To cut or not to cut

I have a dilemma.  My daughter has the most beautiful long, red, wavy hair.  It really is stunning (of course she gets it from me!! haha), and she is complimented on it regularly.  The problem is she wants to cut it all off!  As a child my mum never let me have long hair.  My older sister was allowed to but as my sister told me recently my mum never let me have long hair because she didn’t want the hassle of having to brush two heads of long hair before school in the morning.  I vowed that if I ever had a daughter I would let her grow her hair as long as she wanted.  It seems you always want what you don’t have and my daughter wants short hair.  Do I let her cut it all off?  She is 5 1/2.  Of course I can see the benefits of her having short hair especially with summer around the corner and going to the beach regularly and it would save me 15 minutes in the morning brushing and plaiting it. The other problem is if she cuts it all off my son will want to cut all his off too and I don’t think I will be able to cope!! :o )

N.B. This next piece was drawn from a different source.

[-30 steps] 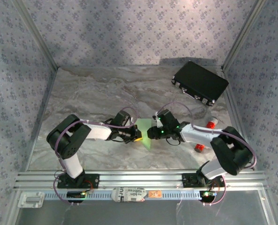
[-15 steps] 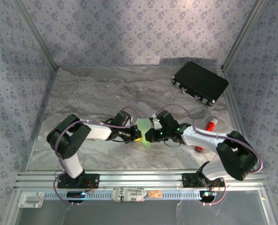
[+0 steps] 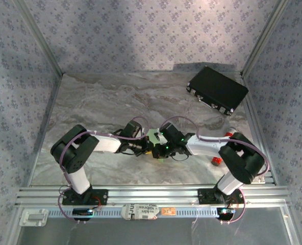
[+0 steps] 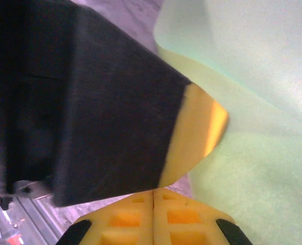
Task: Fold a paper plane with a square sheet of paper (pick it up from the middle)
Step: Third fold the triangle at the center of the table.
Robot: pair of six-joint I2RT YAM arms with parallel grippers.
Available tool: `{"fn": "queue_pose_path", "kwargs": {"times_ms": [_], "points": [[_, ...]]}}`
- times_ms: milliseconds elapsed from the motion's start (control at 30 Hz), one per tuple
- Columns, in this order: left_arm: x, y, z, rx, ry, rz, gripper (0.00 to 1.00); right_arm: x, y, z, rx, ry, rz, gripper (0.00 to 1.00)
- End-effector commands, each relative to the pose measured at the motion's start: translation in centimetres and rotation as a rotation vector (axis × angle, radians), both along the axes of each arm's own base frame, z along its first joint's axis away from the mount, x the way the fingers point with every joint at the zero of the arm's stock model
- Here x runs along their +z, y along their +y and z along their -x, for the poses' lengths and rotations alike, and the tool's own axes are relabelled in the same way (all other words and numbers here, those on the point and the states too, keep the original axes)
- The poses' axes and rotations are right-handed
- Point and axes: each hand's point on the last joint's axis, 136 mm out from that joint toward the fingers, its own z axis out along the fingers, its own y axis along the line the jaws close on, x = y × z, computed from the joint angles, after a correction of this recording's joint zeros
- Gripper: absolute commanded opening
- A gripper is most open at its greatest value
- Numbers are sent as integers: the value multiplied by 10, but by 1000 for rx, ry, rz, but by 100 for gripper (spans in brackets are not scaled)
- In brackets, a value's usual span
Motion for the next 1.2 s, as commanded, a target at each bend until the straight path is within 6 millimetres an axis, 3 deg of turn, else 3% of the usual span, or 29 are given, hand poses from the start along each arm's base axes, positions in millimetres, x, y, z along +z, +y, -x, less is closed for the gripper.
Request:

Obviously this is a very minor life dilemma, but what do I do?

Stephxo

27 COMMENTS - Add your own

1. Steph | September 20, 2012 | Reply

Compromise? My son at 3 wanted to get his beautiful golden long flowing locks cut short like papa’s. I didn’t want to cut it. As my husband pointed out to me, it is his hair. I relented but we didn’t cut it as short as papa’s. So now it is a wonderful moppy mess. Maybe you guys can find some middle ground.

2. Steph | September 20, 2012 | Reply

Oh yeah, I can why you are loath to cut it. She has a truly lovely head of hair.

3. Lily | September 20, 2012 | Reply

Nooooo Don’t cut it!! Her hair is so beautiful and sooo unusual too. Also it is very thick and may stick out if short. Is your hair long?? If not perhaps she wants it like the grown ups she sees around her. How short does she want it, just after her shoulders would still be long but short enough that she would feel like she had made a decision. However kids do change their minds and you would have to be prepared for the fact she wants it long again as soon as it had been cut and then you would have to wait for ages for it to grow again.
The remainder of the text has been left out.